### Work to complete:
Scan the listing below for the word "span" and copy every line where it occurs.

### Collected data:
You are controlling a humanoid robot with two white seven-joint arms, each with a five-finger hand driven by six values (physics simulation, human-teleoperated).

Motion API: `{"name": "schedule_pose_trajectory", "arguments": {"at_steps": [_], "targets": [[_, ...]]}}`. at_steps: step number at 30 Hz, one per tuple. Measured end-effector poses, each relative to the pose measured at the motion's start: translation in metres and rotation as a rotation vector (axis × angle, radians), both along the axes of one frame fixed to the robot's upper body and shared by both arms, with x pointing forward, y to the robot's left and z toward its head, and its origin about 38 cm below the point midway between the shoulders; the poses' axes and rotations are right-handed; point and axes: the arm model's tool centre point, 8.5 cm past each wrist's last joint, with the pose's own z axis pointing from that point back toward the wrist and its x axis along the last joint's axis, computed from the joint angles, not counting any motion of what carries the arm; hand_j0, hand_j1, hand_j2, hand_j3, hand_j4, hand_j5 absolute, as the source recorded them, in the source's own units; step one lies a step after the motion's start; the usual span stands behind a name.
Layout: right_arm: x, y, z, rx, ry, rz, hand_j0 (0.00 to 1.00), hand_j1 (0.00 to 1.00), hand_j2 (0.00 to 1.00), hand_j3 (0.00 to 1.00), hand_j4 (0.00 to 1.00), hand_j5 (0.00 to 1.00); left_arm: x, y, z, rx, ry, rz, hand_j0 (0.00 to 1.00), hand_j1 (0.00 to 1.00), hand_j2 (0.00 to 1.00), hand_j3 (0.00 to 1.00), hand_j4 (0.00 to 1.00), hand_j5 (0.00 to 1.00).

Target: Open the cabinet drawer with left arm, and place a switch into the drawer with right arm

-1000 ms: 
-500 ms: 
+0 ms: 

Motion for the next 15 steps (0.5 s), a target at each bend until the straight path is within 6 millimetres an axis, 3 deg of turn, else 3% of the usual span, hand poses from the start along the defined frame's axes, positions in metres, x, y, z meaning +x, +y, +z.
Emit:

### Answer area:
Motion API: `{"name": "schedule_pose_trajectory", "arguments": {"at_steps": [_], "targets": [[_, ...]]}}`. at_steps: step number at 30 Hz, one per tuple. Measured end-effector poses, each relative to the pose measured at the motion's start: translation in metres and rotation as a rotation vector (axis × angle, radians), both along the axes of one frame fixed to the robot's upper body and shared by both arms, with x pointing forward, y to the robot's left and z toward its head, and its origin about 38 cm below the point midway between the shoulders; the poses' axes and rotations are right-handed; point and axes: the arm model's tool centre point, 8.5 cm past each wrist's last joint, with the pose's own z axis pointing from that point back toward the wrist and its x axis along the last joint's axis, computed from the joint angles, not counting any motion of what carries the arm; hand_j0, hand_j1, hand_j2, hand_j3, hand_j4, hand_j5 absolute, as the source recorded them, in the source's own units; step one lies a step after the motion's start; the usual span stands behind a name.
Motion for the next 15 steps (0.5 s), a target at each bend until the straight path is within 6 millimetres an axis, 3 deg of turn, else 3% of the usual span, hand poses from the start along the defined frame's axes, positions in metres, x, y, z meaning +x, +y, +z.

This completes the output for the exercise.